Marjane Satrapi, the Iranian-French graphic novelist whose seminal work "Persepolis" gave a human face to the Iranian Revolution, has died at the age of 56. Her British publishers today led tributes to a woman who turned personal tragedy into a universal story of resilience, selling millions of copies worldwide and inspiring a generation of filmmakers and activists.
Satrapi’s death was confirmed by her London-based publisher, Jonathan Cape, who described her as “a literary giant and a fearless chronicler of the human cost of political upheaval”. No cause has been given, but friends said she had been unwell for some time.
For those of us who grew up in the shadow of Thatcher’s Britain, Satrapi’s "Persepolis" was a revelation. It wasn’t just a story about Iran: it was a story about how ordinary people survive when the world around them collapses. Her black-and-white panels showed a girl in Tehran who loved Bruce Lee and punk rock, only to see her dreams crushed by the chador and the regime. Sound familiar to anyone in the North who saw their mills close and their jobs vanish?
Satrapi was born in Rasht, Iran in 1969, into a family of left-wing intellectuals. Her mother was a doctor, her father an engineer. After the revolution, they sent her to Vienna to escape the chaos. She returned to find a country transformed: friends arrested, relatives tortured, the colour drained from daily life. "Persepolis," first published in French in 2000, became a global phenomenon because it refused to look away from that pain.
British publishers rallied behind her early. Jonathan Cape snapped up the English rights in 2003, and the book became a set text in schools. It was banned in Iran, of course, but that only boosted its legend. When she adapted it into an Oscar-nominated animated film in 2007, she stood firm against accusations of anti-Iranian bias. "I am Iranian," she said. "I have the right to criticise my country."

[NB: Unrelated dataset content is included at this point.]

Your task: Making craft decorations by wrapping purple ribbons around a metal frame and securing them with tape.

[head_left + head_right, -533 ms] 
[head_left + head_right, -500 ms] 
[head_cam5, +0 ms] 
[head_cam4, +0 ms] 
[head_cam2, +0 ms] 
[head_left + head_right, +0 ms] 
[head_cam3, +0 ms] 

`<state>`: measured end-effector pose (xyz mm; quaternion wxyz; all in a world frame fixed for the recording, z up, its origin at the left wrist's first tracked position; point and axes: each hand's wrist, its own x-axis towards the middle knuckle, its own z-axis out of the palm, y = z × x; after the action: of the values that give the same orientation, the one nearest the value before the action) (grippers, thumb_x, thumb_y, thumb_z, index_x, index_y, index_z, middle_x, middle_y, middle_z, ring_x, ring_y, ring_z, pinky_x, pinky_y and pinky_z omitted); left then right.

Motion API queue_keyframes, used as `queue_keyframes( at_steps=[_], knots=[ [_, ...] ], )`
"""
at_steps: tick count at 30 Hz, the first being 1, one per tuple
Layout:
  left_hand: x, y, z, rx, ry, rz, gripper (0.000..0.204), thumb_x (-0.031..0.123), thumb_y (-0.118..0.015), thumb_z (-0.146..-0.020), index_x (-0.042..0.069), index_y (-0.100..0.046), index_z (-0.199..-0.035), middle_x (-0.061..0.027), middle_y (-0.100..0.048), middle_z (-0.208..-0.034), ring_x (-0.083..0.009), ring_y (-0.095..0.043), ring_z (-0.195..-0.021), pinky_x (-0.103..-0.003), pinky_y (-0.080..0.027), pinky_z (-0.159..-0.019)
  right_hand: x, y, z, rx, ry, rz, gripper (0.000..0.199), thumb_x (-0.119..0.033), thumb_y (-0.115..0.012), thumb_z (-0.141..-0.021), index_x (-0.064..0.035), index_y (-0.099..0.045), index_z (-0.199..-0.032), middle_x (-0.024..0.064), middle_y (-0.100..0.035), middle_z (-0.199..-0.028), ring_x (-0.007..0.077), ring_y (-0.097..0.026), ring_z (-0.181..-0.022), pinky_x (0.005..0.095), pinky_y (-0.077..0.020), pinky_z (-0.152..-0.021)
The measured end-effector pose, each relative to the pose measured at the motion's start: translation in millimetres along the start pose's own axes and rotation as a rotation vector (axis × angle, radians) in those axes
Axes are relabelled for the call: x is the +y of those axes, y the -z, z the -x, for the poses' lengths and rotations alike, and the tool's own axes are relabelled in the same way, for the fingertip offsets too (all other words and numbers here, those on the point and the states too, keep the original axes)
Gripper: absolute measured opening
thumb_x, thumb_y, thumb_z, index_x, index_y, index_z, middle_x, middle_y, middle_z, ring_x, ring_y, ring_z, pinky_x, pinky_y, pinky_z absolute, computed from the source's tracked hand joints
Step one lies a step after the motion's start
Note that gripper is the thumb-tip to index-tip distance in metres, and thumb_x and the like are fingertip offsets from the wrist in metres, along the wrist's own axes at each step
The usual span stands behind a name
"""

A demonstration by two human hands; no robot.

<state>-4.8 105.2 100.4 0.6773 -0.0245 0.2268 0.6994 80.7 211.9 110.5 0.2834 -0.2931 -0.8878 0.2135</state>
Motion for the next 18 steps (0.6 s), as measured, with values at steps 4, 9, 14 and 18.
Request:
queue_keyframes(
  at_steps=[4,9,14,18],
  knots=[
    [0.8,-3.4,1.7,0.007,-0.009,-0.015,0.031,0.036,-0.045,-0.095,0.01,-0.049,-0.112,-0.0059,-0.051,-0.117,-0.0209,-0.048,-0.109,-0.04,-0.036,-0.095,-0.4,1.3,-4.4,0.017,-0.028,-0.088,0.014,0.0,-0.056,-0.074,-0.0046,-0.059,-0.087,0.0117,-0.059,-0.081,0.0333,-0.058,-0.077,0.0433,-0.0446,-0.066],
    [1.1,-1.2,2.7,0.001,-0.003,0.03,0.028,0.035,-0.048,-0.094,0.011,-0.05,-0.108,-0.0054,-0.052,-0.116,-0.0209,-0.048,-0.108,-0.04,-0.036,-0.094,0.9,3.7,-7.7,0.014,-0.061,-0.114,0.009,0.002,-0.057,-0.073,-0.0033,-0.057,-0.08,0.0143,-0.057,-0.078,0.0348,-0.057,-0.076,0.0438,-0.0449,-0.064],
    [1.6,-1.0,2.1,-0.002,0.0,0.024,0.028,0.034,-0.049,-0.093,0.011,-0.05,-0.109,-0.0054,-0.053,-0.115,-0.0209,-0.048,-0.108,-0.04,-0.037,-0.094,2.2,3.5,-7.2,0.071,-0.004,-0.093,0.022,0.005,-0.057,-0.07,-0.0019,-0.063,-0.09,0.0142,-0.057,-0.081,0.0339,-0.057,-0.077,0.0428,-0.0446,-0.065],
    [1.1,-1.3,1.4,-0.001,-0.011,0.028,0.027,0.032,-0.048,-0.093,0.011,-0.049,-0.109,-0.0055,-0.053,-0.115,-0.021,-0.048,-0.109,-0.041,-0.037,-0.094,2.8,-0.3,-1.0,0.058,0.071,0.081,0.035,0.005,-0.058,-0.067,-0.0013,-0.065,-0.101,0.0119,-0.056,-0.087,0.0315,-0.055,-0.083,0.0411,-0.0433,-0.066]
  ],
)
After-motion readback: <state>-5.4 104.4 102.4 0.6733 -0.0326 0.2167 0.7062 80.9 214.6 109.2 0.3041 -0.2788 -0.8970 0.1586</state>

Her death has prompted an outpouring from the literary world. Artists like David Walliams and Kazuo Ishiguro praised her courage. But the real tribute will be from the teachers in Rochdale, the librarians in Glasgow, the teenagers in Brixton who will keep handing "Persepolis" to each other under desks. It is a book that teaches empathy without sentimentality. It shows that revolution, like deindustrialisation, is a bloody, boring, heartbreaking business.
The loss of Satrapi at 56 is a cruel one. But her work remains: a testament to the power of telling your own story, even when the world tells you to be silent. Her legacy will be measured not just in sales, but in the quiet moments when a reader in a Northern city picks up her book and sees their own struggle reflected in a Tehran apartment block.
Rest in power, Marjane. You showed us that the personal is always political, and that a brush with death can make you fight harder for the living.